Imagen de portada: Te Deum evangélico 2023 (Víctor Huenante / Agencia Uno).
La historia contemporánea del mundo evangélico en Chile está atravesada por una constante búsqueda de reconocimiento político. Este proceso no puede entenderse simplemente como un interés reciente por la participación electoral o la presencia pública. Se trata más bien de una dinámica estructural que surge de la posición histórica de marginalidad religiosa que ocuparon los evangélicos durante gran parte de la historia nacional. En ese contexto, la política aparece como un espacio donde la identidad evangélica busca legitimación, visibilidad y reconocimiento institucional dentro del orden social.

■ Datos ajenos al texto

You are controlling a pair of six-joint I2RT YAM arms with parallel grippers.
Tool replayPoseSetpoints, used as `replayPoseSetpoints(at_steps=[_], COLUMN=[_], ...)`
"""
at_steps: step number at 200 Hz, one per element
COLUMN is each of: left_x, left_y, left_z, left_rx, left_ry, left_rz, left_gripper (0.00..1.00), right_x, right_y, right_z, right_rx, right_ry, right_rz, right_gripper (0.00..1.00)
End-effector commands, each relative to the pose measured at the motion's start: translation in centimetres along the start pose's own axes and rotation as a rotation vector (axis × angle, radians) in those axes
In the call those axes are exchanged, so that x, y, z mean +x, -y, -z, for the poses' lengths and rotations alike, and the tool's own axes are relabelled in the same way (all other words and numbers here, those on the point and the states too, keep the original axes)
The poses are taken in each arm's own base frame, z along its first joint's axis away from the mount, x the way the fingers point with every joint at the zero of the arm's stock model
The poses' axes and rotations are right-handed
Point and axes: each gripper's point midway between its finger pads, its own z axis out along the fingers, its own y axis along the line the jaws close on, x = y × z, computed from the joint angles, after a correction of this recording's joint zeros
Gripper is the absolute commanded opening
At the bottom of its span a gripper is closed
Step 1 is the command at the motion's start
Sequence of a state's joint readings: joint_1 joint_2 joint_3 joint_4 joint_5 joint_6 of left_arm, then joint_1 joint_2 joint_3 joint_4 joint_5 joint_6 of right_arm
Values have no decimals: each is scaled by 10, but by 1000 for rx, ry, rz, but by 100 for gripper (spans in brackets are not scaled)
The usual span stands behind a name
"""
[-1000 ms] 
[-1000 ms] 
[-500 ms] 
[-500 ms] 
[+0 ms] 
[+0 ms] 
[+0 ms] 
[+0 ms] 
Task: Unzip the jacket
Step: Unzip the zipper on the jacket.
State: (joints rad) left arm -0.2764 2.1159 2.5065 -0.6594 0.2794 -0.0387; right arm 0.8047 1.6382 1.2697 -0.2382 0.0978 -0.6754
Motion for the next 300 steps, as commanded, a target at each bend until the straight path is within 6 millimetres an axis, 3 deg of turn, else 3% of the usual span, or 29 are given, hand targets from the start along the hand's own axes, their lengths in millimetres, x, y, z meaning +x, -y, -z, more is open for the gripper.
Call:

Durante buena parte del siglo XX, los evangélicos constituyeron una minoría religiosa socialmente subordinada. En una sociedad culturalmente marcada por el predominio del catolicismo, sus prácticas religiosas fueron con frecuencia objeto de estigmatización social, desconfianza institucional y exclusión simbólica. Por ello, la búsqueda de reconocimiento no surgió inicialmente como una estrategia de poder político, sino como una demanda de igualdad religiosa y de legitimidad social. Los evangélicos aspiraban, ante todo, a ser reconocidos como una religión legítima dentro del marco institucional del Estado chileno.
Este proceso comenzó a manifestarse con mayor claridad a partir de la década de 1960, cuando diversas organizaciones evangélicas empezaron a demandar al Estado y al sistema político el reconocimiento de su contribución histórica al país. Estas demandas buscaban superar la condición de marginalidad religiosa y garantizar igualdad jurídica frente a otras confesiones. Sin embargo, a medida que estas reivindicaciones comenzaron a canalizarse a través del cabildeo político y la interlocución con actores estatales, quedó también en evidencia la fragilidad del vínculo comunitario evangélico y su creciente dependencia de dinámicas externas de reconocimiento.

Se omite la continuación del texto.